> **WHAT YOU SHOULD DO**: Answer with a single number, the count of lines in the material below that contain the word "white".

===============

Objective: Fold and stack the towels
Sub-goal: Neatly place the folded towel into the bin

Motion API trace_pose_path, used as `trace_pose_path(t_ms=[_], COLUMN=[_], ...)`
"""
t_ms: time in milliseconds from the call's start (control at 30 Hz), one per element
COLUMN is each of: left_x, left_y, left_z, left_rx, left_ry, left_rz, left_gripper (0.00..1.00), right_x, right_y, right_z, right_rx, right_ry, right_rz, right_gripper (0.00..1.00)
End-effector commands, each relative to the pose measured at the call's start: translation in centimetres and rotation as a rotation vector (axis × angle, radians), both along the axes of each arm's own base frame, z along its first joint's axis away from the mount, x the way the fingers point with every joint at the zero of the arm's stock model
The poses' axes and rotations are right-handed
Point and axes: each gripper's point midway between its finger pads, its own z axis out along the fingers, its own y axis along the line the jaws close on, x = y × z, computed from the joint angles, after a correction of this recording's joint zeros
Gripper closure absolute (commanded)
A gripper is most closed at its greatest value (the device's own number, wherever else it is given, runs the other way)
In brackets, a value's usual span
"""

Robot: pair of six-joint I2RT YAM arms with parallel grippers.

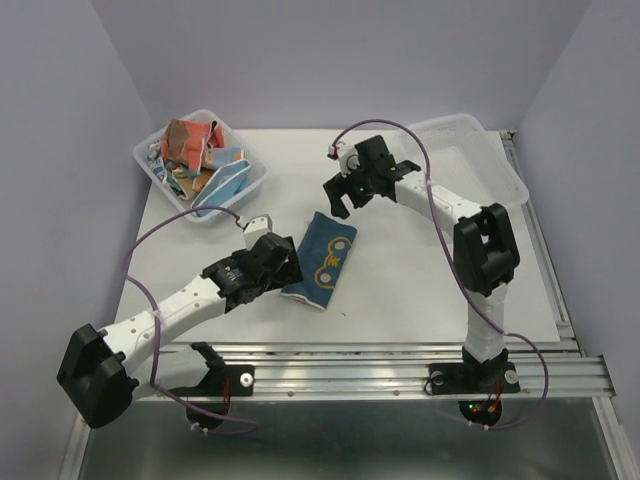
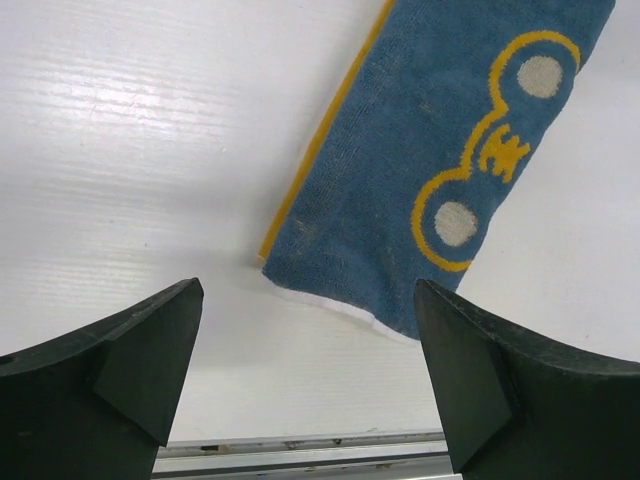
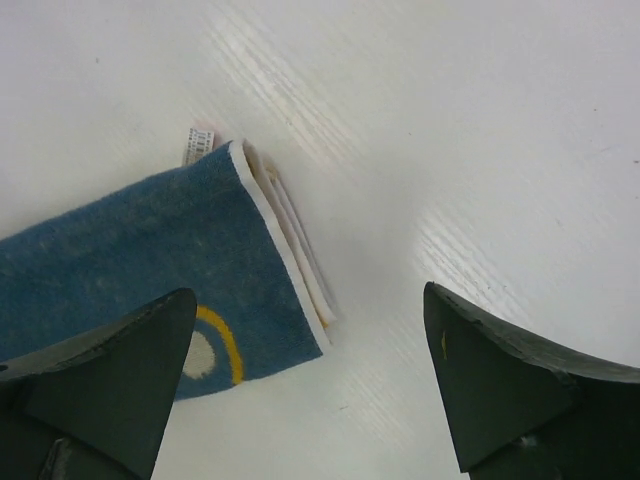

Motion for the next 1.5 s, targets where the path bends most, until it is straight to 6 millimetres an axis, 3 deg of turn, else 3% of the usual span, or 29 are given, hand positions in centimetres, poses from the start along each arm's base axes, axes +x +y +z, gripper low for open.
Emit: trace_pose_path(t_ms=[0,33,367,700,833,967,1100,1133,1333,1400,1433,1467], left_x=[-0.3,-0.3,-0.4,-0.9,-1.0,-1.1,-1.1,-1.1,-1.1,-1.1,-1.2,-1.2], left_y=[0.6,0.6,0.4,0.8,1.1,1.4,1.4,1.4,1.3,1.3,1.2,1.2], left_z=[-0.4,-0.4,-0.9,-1.5,-1.2,-0.9,-0.4,-0.1,0.3,0.4,0.5,0.5], left_rx=[-0.016,-0.019,-0.038,-0.045,-0.052,-0.064,-0.080,-0.088,-0.103,-0.110,-0.112,-0.114], left_ry=[-0.011,-0.013,-0.008,-0.004,-0.019,-0.035,-0.051,-0.059,-0.072,-0.076,-0.078,-0.080], left_rz=[0.030,0.034,0.036,0.037,0.038,0.055,0.052,0.052,0.048,0.046,0.044,0.042], left_gripper=[0.01,0.01,0.01,0.01,0.01,0.01,0.01,0.01,0.01,0.01,0.01,0.01], right_x=[-0.7,-0.5,0.9,-1.4,-3.3,-4.2,-5.2,-5.9,-6.6,-7.1,-6.4,-7.2], right_y=[1.3,1.3,2.4,2.8,2.7,0.9,-0.1,-1.3,-2.8,-4.1,-5.0,-6.4], right_z=[-1.0,-2.4,-5.0,-9.1,-10.2,-11.7,-12.7,-12.7,-10.8,-9.8,-8.8,-8.3], right_rx=[-0.052,-0.070,-0.102,-0.204,-0.265,-0.402,-0.410,-0.431,-0.394,-0.390,-0.388,-0.401], right_ry=[-0.034,-0.006,0.014,0.069,0.073,0.049,0.080,0.077,0.006,-0.028,-0.075,-0.091], right_rz=[0.223,0.224,0.198,0.193,0.212,0.175,0.110,0.089,-0.002,-0.063,-0.153,-0.189], right_gripper=[0.00,0.00,0.04,0.09,0.12,0.27,0.58,0.66,0.81,0.89,0.91,0.96])
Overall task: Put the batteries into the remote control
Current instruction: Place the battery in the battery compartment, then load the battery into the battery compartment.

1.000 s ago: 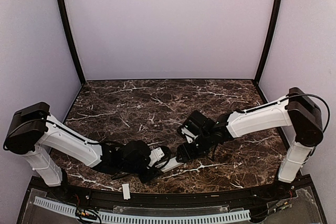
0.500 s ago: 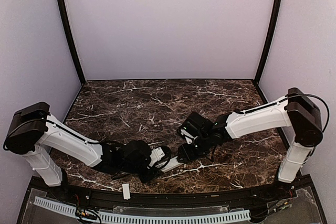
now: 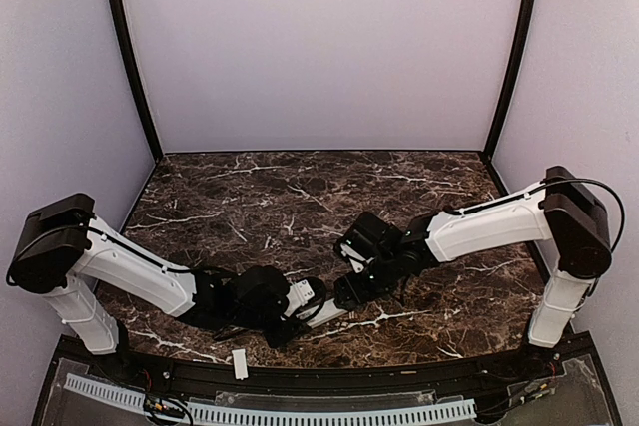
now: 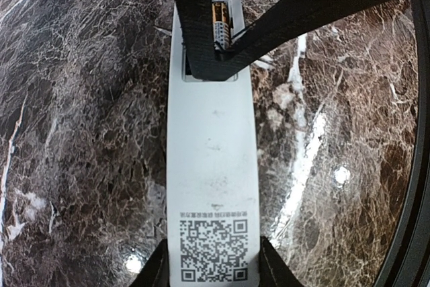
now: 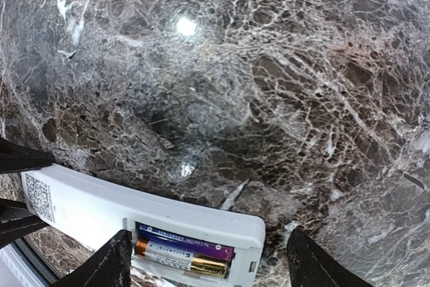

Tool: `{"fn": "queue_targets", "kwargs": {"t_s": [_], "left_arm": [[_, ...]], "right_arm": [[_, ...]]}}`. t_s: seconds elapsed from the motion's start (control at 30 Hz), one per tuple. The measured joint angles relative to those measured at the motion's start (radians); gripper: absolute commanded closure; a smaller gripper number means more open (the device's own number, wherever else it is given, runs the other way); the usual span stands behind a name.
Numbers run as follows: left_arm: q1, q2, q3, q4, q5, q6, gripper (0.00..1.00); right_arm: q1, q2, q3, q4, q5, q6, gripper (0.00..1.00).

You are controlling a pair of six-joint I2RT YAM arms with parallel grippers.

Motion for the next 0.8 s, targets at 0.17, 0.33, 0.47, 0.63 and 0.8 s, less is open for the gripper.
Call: {"fn": "queue_targets", "kwargs": {"t_s": [0.17, 0.33, 0.47, 0.63, 0.8], "left_arm": [[0.000, 0.000, 0.001, -0.001, 0.000, 0.006, 0.72], [0.000, 0.000, 0.002, -0.003, 0.000, 0.011, 0.69], [0.000, 0.001, 0.002, -0.003, 0.000, 0.016, 0.68], [0.000, 0.002, 0.005, -0.008, 0.000, 0.017, 0.68], [0.000, 0.005, 0.015, -0.023, 0.000, 0.017, 0.67]], "right_arm": [[-0.005, -0.014, 0.004, -0.021, -0.018, -0.038, 0.19], [-0.021, -0.159, -0.003, -0.010, -0.019, -0.074, 0.13], [-0.091, -0.361, -0.060, 0.112, -0.016, -0.073, 0.08], [-0.216, -0.581, -0.275, 0.405, -0.034, 0.013, 0.40], [-0.236, -0.471, -0.263, 0.439, -0.227, -0.014, 1.00]]}}
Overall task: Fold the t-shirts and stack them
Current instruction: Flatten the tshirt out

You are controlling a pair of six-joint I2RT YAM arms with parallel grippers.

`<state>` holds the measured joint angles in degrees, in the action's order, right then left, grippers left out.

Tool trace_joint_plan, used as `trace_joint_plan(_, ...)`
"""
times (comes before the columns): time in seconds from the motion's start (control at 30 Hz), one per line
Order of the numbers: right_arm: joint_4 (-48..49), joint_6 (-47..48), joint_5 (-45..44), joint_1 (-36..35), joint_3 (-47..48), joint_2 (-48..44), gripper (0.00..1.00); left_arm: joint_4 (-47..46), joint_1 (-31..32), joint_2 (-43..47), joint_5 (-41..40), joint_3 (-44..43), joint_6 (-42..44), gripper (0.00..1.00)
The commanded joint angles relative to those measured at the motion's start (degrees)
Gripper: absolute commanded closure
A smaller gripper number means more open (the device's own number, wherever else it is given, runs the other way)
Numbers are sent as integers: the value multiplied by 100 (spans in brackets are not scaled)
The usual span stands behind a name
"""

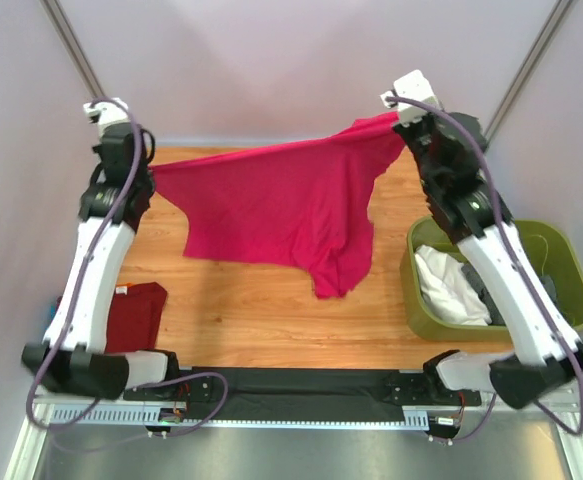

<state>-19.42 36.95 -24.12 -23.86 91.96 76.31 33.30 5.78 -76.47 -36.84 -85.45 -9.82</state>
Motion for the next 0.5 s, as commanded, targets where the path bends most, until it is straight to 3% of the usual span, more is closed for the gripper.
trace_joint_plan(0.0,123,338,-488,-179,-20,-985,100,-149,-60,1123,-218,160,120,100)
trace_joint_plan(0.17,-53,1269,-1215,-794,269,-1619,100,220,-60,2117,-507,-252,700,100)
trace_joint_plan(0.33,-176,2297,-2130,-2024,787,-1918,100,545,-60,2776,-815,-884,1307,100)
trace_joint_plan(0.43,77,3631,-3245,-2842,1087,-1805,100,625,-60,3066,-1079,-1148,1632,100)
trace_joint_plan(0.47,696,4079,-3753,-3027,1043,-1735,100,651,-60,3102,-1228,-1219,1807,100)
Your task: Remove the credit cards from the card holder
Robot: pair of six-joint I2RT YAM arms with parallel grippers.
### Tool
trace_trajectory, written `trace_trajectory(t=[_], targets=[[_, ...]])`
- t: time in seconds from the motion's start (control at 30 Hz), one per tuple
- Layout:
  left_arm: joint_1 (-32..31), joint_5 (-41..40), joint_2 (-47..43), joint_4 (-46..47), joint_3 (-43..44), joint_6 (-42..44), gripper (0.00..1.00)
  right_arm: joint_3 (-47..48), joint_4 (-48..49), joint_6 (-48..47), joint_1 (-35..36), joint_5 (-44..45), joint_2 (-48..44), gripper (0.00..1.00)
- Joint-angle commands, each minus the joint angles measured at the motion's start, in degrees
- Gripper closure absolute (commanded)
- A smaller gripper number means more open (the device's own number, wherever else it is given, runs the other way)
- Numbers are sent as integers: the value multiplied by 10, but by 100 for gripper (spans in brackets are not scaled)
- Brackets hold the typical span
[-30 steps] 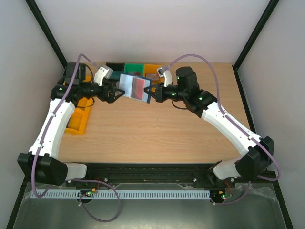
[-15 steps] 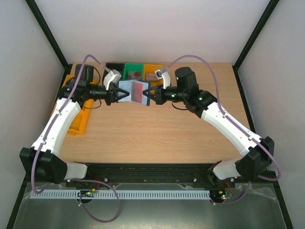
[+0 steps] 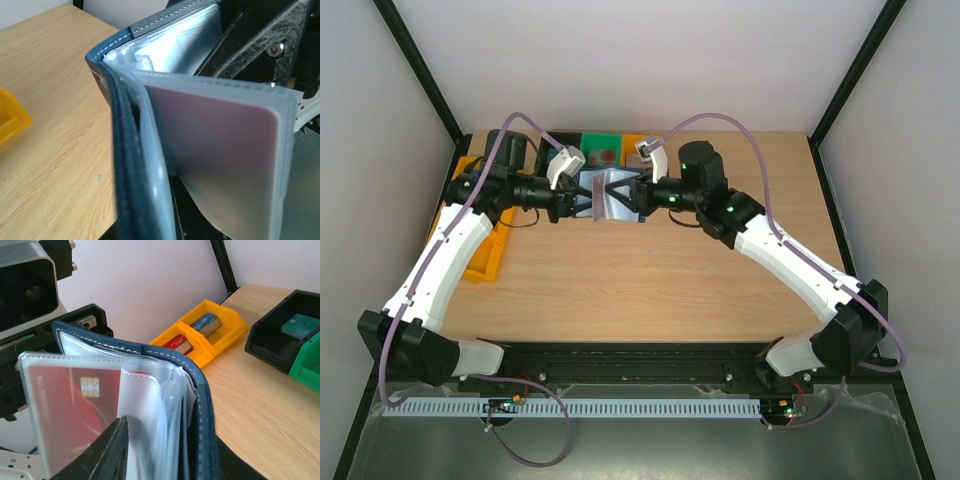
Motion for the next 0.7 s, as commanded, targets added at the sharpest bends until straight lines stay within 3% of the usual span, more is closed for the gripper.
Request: trace_trajectory(t=[0.0, 0.1, 0.23, 0.27, 0.33, 0.37, 0.43, 0.53, 0.67], targets=[[-6, 42, -3, -6, 18, 5, 98, 4, 48, 15, 13, 17, 24, 66], [-6, 48, -3, -6, 17, 6, 98, 6, 45, 21, 15, 31, 30, 68], [-3, 41, -4, -5, 16, 4, 97, 5, 47, 31, 16, 33, 31, 88], [1, 35, -5, -4, 16, 2, 83, 8, 42, 29, 16, 33, 31, 94], [20, 30, -9, -3, 16, 2, 44, 16, 22, 27, 16, 47, 27, 98], [32, 32, -11, -3, 16, 4, 30, 21, 6, 25, 16, 60, 25, 98], [56, 44, -15, -9, 13, 13, 13, 30, -19, 19, 16, 91, 23, 98], [67, 74, -20, -16, 5, 29, 1, 42, -42, 15, 16, 112, 25, 98], [62, 109, -17, -2, -6, 13, 1, 57, -59, 5, 19, 106, 30, 98]])
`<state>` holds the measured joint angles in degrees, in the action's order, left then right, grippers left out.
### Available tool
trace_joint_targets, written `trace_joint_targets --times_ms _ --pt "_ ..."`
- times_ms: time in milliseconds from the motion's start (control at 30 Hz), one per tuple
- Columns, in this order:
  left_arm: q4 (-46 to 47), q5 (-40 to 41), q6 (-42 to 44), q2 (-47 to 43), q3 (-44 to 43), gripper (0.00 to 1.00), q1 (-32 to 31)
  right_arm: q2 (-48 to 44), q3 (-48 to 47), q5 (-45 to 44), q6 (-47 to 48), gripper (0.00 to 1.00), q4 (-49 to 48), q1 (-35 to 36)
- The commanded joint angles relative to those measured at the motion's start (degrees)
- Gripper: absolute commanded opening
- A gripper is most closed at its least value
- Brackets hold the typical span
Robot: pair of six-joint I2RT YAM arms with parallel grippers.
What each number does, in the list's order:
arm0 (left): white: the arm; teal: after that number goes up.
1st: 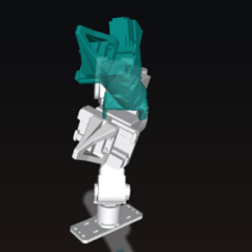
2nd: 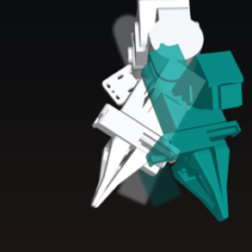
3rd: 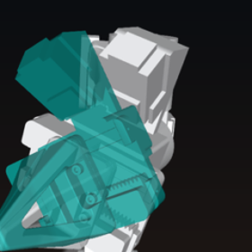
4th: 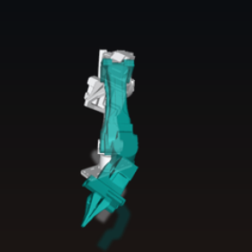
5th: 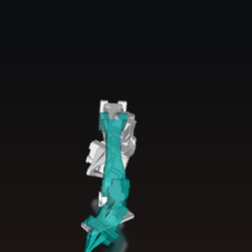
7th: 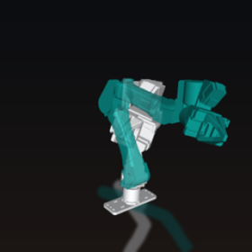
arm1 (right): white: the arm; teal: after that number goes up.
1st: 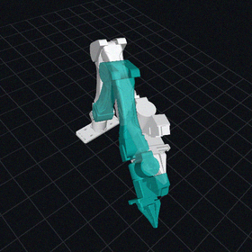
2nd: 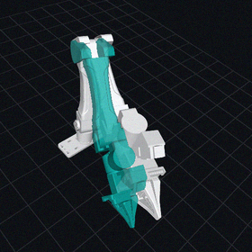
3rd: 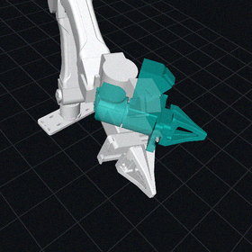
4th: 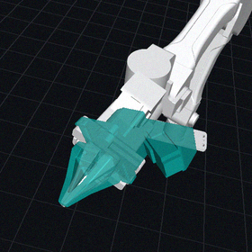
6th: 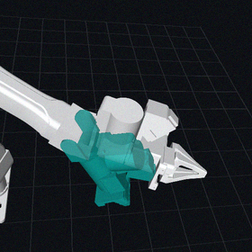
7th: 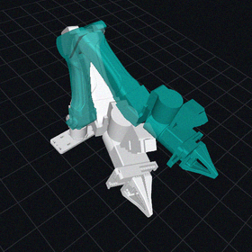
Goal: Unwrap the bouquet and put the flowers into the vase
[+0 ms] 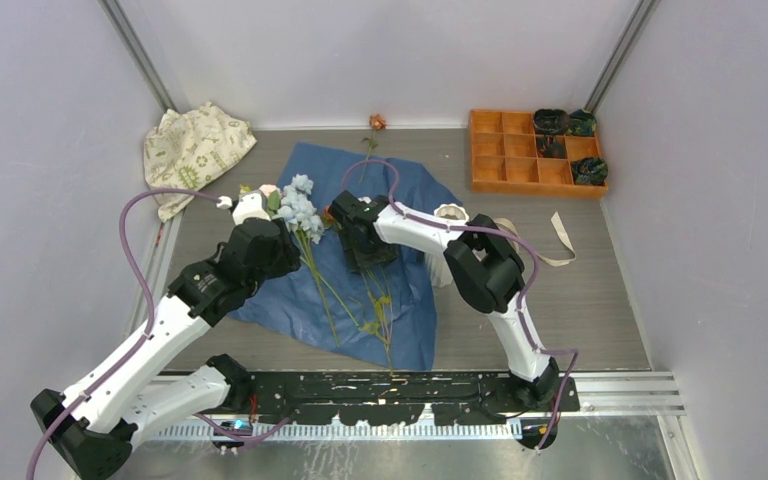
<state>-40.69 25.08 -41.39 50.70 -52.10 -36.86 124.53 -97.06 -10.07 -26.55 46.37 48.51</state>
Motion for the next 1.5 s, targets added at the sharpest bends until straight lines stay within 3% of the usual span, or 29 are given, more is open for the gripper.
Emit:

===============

> **EXPECTED OUTPUT**: 2